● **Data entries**
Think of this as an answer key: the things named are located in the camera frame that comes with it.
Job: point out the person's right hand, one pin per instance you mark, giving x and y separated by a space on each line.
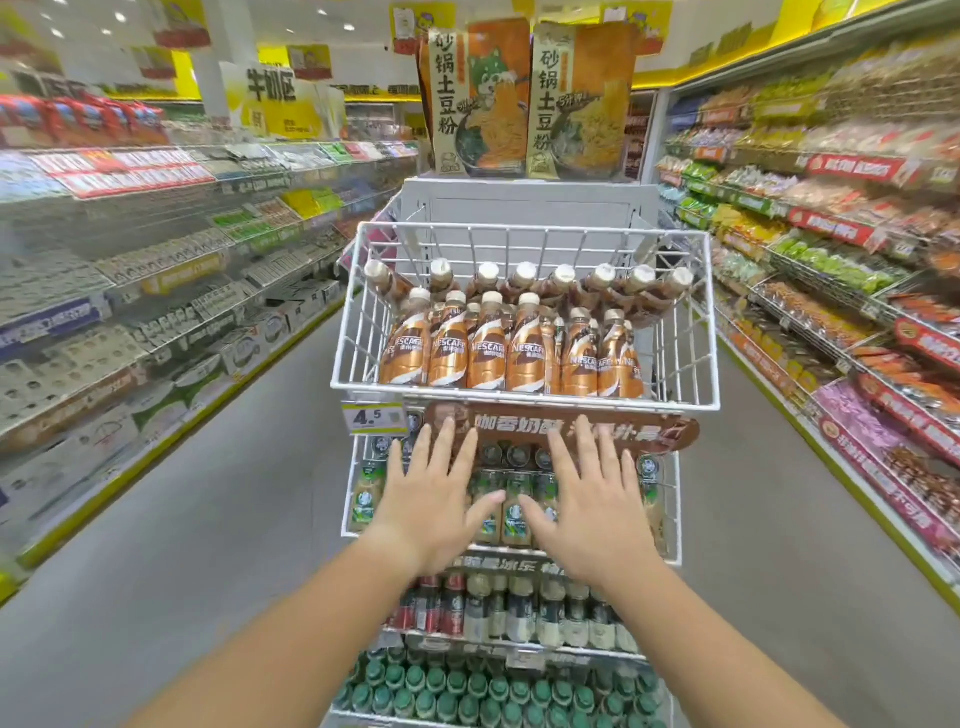
596 506

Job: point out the person's left hand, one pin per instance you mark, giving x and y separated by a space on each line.
427 502

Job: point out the person's right thumb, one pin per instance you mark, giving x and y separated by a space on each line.
536 514

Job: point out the person's right little finger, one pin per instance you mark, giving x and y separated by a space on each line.
637 469

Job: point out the person's left little finger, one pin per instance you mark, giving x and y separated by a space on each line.
394 480

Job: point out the person's left middle finger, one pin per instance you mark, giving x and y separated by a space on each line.
447 446

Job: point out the person's left thumb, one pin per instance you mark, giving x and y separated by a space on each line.
489 507

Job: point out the person's right middle finger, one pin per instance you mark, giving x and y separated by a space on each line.
586 446

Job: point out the person's left forearm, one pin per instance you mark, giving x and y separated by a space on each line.
292 637

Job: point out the person's right forearm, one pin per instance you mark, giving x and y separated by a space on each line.
697 645

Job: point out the group of glass coffee bottles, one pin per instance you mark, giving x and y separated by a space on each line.
517 487

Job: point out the brown promotional banner strip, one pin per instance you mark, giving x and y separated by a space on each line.
525 427

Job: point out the yellow price tag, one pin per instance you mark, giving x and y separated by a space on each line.
373 418

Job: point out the row of red and white bottles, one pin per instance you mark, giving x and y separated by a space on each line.
517 607

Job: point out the group of brown coffee bottles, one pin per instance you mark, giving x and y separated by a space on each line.
517 330

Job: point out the group of green-capped bottles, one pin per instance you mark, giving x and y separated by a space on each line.
495 694

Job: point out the snack shelf unit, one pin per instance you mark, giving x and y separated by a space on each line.
832 247

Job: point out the refrigerated dairy shelf unit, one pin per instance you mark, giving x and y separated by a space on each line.
150 300

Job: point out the orange noodle bag with bowl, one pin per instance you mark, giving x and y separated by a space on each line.
581 101

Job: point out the orange noodle bag with dog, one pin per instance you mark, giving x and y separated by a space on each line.
480 97

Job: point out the yellow and white hanging sign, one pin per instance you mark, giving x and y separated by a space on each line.
274 101

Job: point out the row of red packets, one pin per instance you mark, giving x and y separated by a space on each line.
82 120

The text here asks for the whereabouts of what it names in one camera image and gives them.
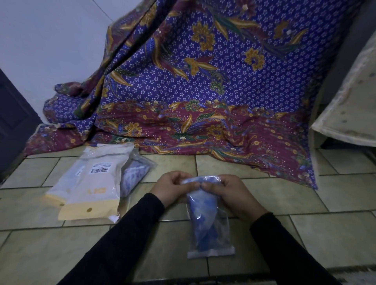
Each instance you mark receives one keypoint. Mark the purple floral batik cloth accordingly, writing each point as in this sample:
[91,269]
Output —
[205,82]

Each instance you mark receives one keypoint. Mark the cream mattress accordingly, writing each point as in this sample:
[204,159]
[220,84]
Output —
[349,99]

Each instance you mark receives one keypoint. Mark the clear bag with patterned cloth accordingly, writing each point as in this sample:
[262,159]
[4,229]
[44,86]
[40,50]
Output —
[133,176]

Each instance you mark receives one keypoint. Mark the small white yellow packet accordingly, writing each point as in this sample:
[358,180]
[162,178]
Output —
[63,183]

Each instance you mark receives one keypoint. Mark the dark door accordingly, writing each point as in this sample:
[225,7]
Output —
[14,123]

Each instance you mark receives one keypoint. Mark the person's right thumb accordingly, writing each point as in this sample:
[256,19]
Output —
[210,186]

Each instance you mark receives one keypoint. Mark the person's left forearm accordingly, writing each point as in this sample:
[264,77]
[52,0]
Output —
[117,246]

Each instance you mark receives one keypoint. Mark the person's right hand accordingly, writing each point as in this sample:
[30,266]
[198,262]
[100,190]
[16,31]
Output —
[235,195]

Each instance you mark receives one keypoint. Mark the clear bag with blue item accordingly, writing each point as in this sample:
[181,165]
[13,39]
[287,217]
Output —
[207,223]

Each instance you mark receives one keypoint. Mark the person's left thumb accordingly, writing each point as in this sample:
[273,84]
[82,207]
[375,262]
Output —
[188,193]

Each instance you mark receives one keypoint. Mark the person's left hand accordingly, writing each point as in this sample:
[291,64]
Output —
[167,190]

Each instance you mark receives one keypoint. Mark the person's right forearm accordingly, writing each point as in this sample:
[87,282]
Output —
[288,252]

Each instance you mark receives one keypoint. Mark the large white yellow packet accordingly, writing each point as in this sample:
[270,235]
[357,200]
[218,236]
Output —
[94,190]

● **WHAT TO DO**
Copy out all lines above that include the string "clear".

● **YOUR RESPONSE**
Each instance you mark receives one keypoint. Mark the clear bag with patterned cloth accordingly, writing each point as in this sample:
Each instance you mark receives one keypoint. Mark the clear bag with blue item accordingly, writing each point as in this sample:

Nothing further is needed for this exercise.